The news recently has been full of war stories happening in Afghanistan. For many young people the part of the world is unfamiliar. Unfortunately stories out of this country will make headlines and news probably for many years to come. To fill in the gaps for young readers I would highly recommend SHOOTING KABUL by N.H. Senzai (A Paula Wiseman book, Simon and Schuster Book for Young Readers, 2010. $16.99. June 2010).
This story opens as eleven year old Fadi is staring out a cab backseat window one starry night. Fadi, his parents and two sisters are fleeing from Kabul, Afghanistan, heading to Jalalabad in the eastern part of the country. Fadi’s father has given him a charge to watch over his six year old sister, Mariam. The taxi leaves the family at an abandoned site where they will be collected and taken the final part of their journey into Pakistan. When the truck arrives, other refugees hiding at the site rush to board. Fadi refuses to put his sister’s Barbie doll in his jacket and in the confusion she slips out of his hand. She is swept into the crowd and, when they arrive, Mariam is not with them. She has been left behind.
TAKE ME WITH YOU by Carolyn Marsden (Candlewick Press, March 2010, $14.99) brings the reader into a home in Milan, Italy, for babies abandoned after WWII. The girls, Susanna and Pina are best friends and have lived at the Istituto di Gesu Bambino as long as they can remember. We meet the friends at a Sunday service where some potential adopters are present. The girls know they are not considered candidates as they each have a parent in contact with the orphanage.
The nuns run the facility with iron gloves and offer little sympathy to the girls. To earn money for upkeep the nuns put the girls to work doing various jobs. At one point they crochet black berets to wear and sell; other times they are taken into the city of MIlan to sing at funerals and wakes. The two friends are constantly thinking of the parent(s) who have left them there.
One of America’s premier authors for young readers, who took them into Terabithia and then into the mills in early New England, now takes young readers to the conflict in Bosnia. In Katherine Paterson’s latest book, THE DAY OF THE PELICAN (Clarion books, 2009, $16.00), we first meet Meli Lleshi on the day she draws a picture of her teacher with his pelican nose. From that day on serious problems begin, and Meli blames herself for the trouble.

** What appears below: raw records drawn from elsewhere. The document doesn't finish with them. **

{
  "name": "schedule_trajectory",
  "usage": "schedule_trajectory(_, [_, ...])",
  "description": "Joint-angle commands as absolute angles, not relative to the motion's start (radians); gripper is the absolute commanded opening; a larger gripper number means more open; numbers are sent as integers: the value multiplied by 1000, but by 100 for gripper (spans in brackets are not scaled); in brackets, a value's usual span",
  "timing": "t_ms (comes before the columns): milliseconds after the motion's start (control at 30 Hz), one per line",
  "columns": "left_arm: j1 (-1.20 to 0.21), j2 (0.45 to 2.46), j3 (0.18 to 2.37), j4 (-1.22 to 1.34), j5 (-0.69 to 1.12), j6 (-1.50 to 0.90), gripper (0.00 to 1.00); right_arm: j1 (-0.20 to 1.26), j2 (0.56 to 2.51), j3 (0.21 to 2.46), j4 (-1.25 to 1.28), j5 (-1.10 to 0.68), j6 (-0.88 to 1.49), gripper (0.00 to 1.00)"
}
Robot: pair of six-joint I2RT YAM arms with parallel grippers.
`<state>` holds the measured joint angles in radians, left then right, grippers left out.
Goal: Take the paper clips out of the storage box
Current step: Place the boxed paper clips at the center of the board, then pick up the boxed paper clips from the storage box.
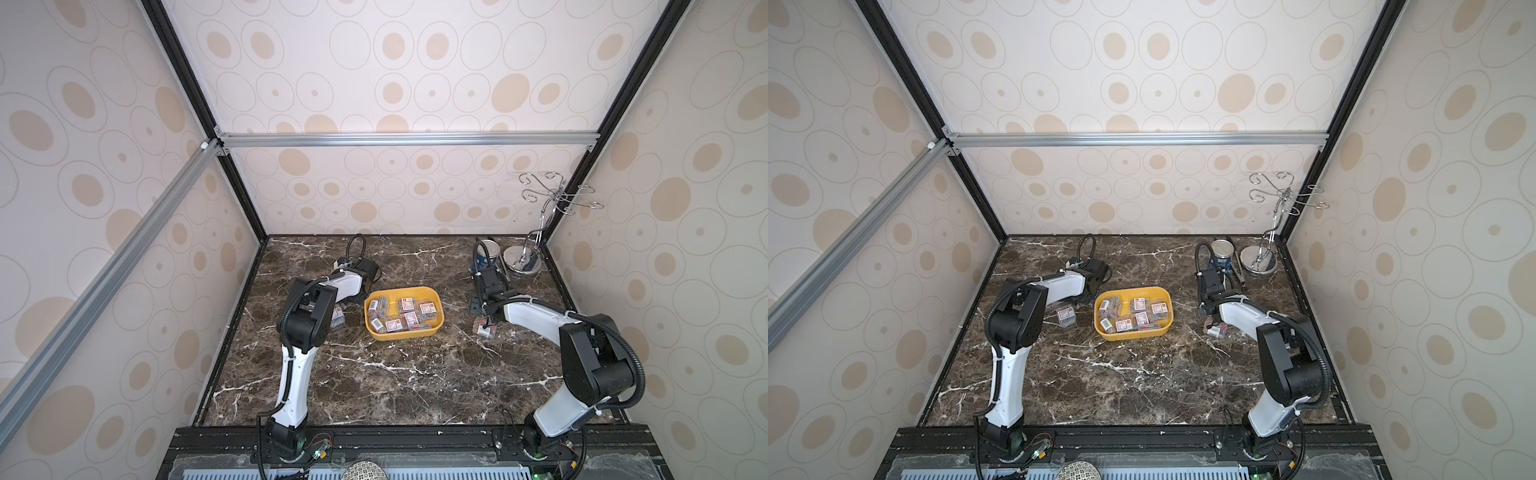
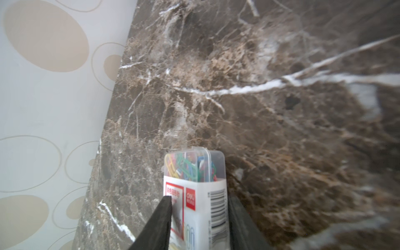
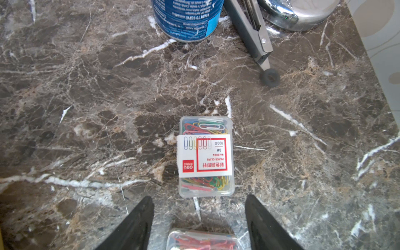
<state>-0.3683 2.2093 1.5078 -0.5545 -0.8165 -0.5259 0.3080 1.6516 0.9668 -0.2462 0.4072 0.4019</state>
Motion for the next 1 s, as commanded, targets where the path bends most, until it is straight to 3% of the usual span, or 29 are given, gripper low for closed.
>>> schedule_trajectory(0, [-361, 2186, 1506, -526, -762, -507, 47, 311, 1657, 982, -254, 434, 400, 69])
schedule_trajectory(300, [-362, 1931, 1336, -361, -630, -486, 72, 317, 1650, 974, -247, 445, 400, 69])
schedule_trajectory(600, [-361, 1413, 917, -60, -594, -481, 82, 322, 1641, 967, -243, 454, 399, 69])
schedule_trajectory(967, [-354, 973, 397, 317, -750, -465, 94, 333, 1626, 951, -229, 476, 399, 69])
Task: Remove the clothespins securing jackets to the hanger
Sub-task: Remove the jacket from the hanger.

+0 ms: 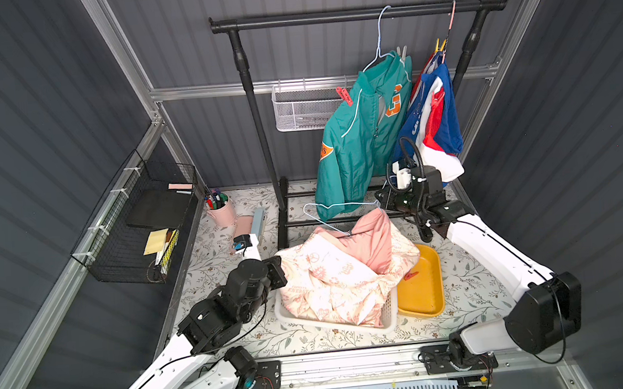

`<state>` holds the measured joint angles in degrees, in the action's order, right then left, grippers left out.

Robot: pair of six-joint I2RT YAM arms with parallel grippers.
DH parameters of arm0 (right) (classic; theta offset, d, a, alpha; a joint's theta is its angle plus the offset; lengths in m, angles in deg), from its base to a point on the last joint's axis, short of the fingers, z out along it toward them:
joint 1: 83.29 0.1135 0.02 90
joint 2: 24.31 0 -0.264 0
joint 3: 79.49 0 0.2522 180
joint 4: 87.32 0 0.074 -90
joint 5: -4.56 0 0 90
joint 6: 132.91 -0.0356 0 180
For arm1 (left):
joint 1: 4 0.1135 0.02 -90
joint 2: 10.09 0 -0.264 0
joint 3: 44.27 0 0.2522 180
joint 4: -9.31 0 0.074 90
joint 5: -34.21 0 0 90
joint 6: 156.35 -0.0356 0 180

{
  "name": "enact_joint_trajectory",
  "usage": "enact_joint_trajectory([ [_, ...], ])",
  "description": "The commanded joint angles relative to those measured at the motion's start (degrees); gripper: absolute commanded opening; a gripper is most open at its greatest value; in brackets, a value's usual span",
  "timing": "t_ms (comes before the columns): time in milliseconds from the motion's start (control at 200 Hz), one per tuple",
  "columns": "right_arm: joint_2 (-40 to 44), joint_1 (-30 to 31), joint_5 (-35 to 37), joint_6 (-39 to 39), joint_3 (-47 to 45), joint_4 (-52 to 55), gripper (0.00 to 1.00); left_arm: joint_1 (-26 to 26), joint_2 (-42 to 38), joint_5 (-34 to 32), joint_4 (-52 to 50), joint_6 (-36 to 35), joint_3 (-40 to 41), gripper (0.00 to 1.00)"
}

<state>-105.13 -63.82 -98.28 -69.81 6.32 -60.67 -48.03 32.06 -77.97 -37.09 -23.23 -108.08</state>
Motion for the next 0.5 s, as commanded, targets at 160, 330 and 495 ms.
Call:
enact_joint_trajectory([
  [160, 2.72, 3.38, -1.33, 2.36, 1.44, -2.83, 0.0, 0.44, 9.46, 11.31, 12.18, -10.06, 4.84, 0.04],
  [330, 3.14, 4.13, -3.47, 1.41, 1.23, -3.39, 0.0, 0.49, 13.99, 17.81, 18.42, -13.15, 7.25, 0.13],
  [495, 2.64, 4.53, -4.6, 1.37, 1.33, -3.39, 0.0, 0.37, 20.19, 24.09, 22.68, -16.45, 8.4, 0.32],
])
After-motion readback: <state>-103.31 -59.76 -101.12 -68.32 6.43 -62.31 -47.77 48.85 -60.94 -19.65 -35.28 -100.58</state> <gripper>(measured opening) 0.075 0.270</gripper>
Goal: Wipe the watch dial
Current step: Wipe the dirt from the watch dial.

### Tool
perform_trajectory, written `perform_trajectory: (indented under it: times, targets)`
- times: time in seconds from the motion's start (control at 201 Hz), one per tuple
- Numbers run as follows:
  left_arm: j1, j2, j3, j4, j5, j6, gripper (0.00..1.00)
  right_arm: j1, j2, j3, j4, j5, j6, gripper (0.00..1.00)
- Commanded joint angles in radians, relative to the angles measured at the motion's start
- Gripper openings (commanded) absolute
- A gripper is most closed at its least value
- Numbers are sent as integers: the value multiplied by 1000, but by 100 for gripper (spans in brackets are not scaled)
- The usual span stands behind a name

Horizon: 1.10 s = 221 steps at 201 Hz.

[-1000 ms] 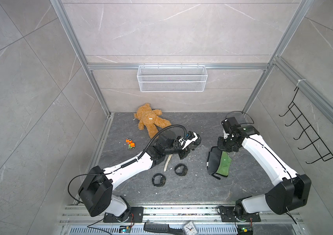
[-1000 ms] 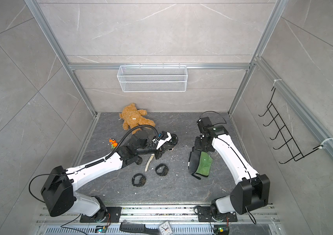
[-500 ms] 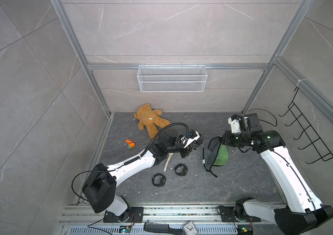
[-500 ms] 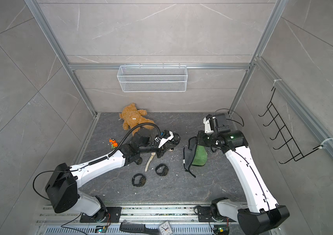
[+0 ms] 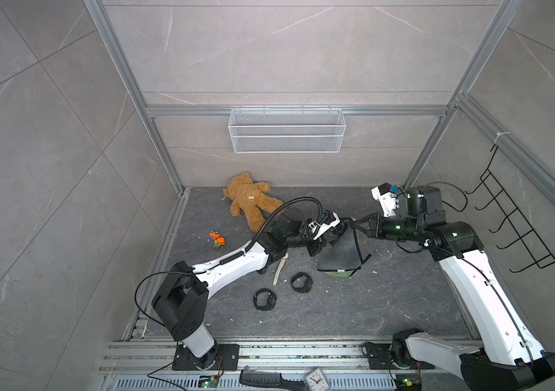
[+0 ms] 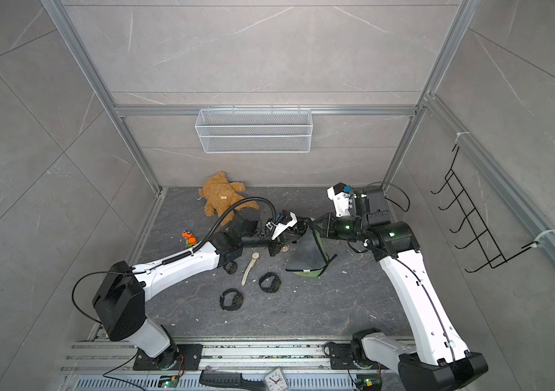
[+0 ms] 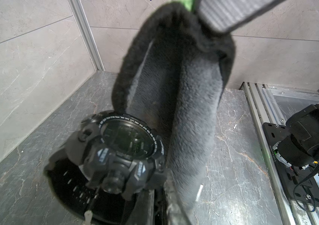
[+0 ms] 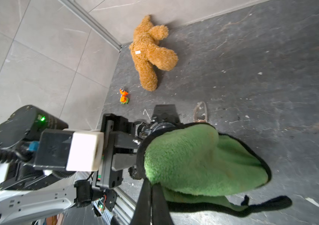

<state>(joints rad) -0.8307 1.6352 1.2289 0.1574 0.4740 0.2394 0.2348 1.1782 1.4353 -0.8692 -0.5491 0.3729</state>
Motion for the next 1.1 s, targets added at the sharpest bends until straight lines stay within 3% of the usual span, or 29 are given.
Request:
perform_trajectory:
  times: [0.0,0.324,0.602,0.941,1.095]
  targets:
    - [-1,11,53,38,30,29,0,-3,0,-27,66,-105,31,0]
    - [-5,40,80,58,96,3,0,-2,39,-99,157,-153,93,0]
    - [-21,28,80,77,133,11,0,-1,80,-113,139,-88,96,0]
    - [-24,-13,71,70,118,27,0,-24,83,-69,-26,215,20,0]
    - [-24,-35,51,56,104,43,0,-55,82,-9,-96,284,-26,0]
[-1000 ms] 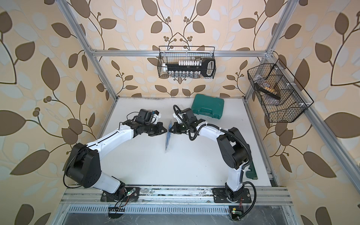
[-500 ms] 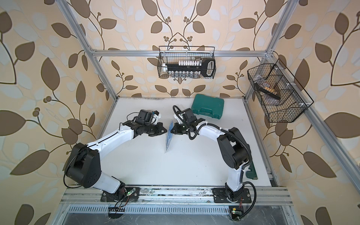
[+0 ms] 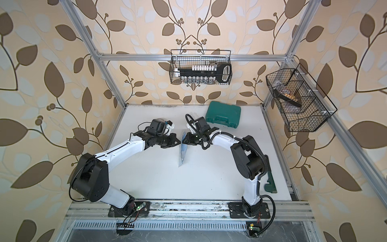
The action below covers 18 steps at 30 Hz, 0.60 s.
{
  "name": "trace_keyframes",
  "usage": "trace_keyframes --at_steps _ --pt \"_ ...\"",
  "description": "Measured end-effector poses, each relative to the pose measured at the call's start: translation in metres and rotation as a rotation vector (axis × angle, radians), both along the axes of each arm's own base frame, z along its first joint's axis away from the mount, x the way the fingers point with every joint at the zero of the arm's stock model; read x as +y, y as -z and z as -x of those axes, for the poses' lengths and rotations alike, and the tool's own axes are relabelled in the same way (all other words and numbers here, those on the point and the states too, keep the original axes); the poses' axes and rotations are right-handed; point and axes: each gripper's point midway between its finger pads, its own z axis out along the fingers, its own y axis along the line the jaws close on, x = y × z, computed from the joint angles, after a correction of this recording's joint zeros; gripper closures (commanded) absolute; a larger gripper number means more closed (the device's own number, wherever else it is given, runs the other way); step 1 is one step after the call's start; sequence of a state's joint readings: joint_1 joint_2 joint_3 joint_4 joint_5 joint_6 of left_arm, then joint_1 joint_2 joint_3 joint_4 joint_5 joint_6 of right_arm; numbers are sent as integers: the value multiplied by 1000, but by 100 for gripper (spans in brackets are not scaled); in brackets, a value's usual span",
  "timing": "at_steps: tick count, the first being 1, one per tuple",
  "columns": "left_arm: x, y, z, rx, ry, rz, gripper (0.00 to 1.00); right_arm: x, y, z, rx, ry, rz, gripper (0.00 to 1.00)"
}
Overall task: Open the ruler set and take out the ruler
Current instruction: Take out the ruler from the ruler set bag.
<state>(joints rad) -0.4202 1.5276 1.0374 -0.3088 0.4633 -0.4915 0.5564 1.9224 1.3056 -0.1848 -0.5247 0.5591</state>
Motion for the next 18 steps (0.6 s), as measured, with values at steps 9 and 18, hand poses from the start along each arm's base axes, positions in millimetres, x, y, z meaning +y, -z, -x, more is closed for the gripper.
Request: trace_keyframes --at_steps 9,18 --pt "-1 7 -1 17 -4 -4 100 3 -3 -5 -5 2 -3 78" --pt "-1 7 -1 17 -4 -4 100 1 16 -2 53 -1 36 81"
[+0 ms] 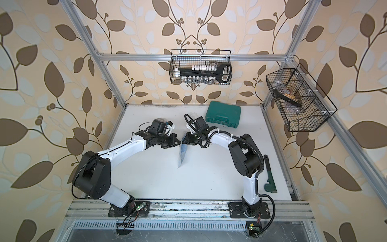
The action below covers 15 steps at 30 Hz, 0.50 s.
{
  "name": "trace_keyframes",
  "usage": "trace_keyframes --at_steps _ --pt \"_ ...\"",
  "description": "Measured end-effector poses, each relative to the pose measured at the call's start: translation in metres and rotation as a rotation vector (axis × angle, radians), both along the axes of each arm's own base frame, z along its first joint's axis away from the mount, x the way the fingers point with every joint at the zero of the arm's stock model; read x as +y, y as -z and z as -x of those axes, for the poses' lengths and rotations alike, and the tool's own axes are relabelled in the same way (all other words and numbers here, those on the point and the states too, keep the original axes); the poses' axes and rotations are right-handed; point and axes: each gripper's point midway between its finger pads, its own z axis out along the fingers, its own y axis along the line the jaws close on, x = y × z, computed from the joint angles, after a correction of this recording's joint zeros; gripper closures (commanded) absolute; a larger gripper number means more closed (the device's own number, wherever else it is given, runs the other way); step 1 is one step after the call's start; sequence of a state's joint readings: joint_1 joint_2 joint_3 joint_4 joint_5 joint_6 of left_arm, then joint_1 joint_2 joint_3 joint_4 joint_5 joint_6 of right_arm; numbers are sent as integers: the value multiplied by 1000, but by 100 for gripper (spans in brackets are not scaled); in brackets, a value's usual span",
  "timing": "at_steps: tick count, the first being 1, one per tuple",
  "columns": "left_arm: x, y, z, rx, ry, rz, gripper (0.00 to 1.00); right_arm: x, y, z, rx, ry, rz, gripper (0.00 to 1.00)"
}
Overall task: Open the ruler set and take out the ruler
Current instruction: Take out the ruler from the ruler set bag.
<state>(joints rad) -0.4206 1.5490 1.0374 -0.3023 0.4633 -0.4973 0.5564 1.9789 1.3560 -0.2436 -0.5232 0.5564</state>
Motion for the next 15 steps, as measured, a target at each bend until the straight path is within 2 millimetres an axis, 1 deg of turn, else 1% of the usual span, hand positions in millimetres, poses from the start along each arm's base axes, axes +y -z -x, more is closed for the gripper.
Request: trace_keyframes --at_steps 3,8,12,15 --pt "0 0 0 0 0 0 100 -1 3 1 10 -2 8 86" --pt "0 0 0 1 0 0 100 -1 1 1 12 -5 12 92" --pt "0 0 0 1 0 0 100 0 -1 0 9 -5 11 100" --pt "0 1 0 3 0 -1 100 0 -1 0 12 -5 12 100"
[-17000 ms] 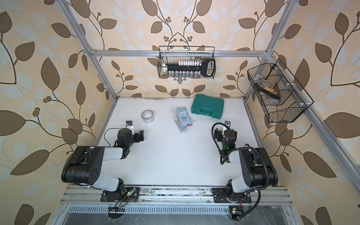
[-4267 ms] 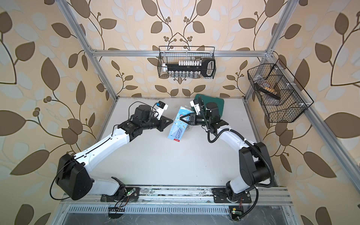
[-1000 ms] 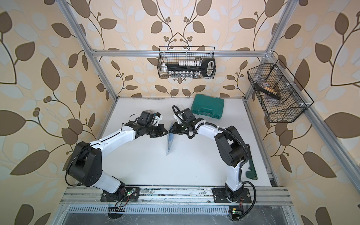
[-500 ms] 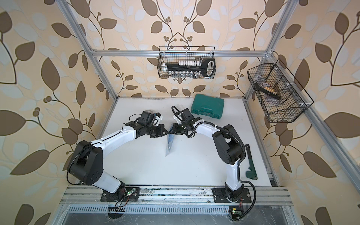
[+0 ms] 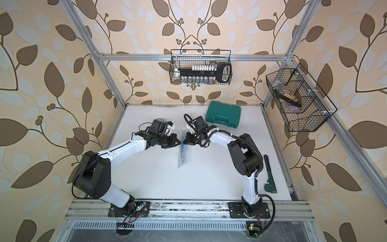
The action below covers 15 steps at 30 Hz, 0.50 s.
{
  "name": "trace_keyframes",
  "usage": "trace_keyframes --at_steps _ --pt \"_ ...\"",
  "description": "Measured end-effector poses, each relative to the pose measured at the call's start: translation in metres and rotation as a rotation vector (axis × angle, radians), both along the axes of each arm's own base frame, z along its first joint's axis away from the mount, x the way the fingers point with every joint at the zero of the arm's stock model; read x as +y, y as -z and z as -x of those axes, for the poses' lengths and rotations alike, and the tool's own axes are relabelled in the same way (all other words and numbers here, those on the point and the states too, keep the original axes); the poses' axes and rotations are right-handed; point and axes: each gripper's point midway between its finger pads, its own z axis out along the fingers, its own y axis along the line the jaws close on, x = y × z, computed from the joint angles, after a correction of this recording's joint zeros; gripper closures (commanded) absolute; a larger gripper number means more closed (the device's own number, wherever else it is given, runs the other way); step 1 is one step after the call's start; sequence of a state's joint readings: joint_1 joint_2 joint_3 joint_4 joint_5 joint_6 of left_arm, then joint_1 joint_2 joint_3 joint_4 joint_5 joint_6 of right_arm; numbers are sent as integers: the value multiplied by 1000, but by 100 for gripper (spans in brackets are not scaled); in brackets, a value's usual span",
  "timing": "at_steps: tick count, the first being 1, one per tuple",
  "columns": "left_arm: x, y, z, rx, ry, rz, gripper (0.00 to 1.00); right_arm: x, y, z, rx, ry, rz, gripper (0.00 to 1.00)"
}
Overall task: Open the ruler set and take out the ruler
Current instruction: Take out the ruler from the ruler set bag.
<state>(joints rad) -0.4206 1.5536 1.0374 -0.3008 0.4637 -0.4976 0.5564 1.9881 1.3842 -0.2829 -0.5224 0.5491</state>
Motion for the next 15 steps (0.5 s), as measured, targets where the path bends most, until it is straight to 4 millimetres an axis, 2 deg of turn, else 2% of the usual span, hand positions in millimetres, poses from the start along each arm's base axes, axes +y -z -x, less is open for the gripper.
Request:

Books come in all sizes and lengths! And the book for all the little wiggly nerds is here. I absolutely guarantee they will be totally enchanted, enthralled, amused and educated by Bill Bryson’s A REALLY SHORT HISTORY OF NEARLY EVERYTHING (Delacorte Press, 2009, $19.99). This oversized 169 paged volume immediately piques the interest of a young reader by opening, “This is a book about how IT happened– in particular, how we went from there being nothing at all to there being something.”
A non-fiction book for all ages is the Update of the 1962 book, LIFE STORY by Virginia Lee Burton (Houghton Mifflin, 1962, copyright renewed 1990, 2009. $22.00). For almost a half century this book has been informing and amazing readers of all ages, Ms Burton in a very direct almost simplistic style explains the history of planet earth.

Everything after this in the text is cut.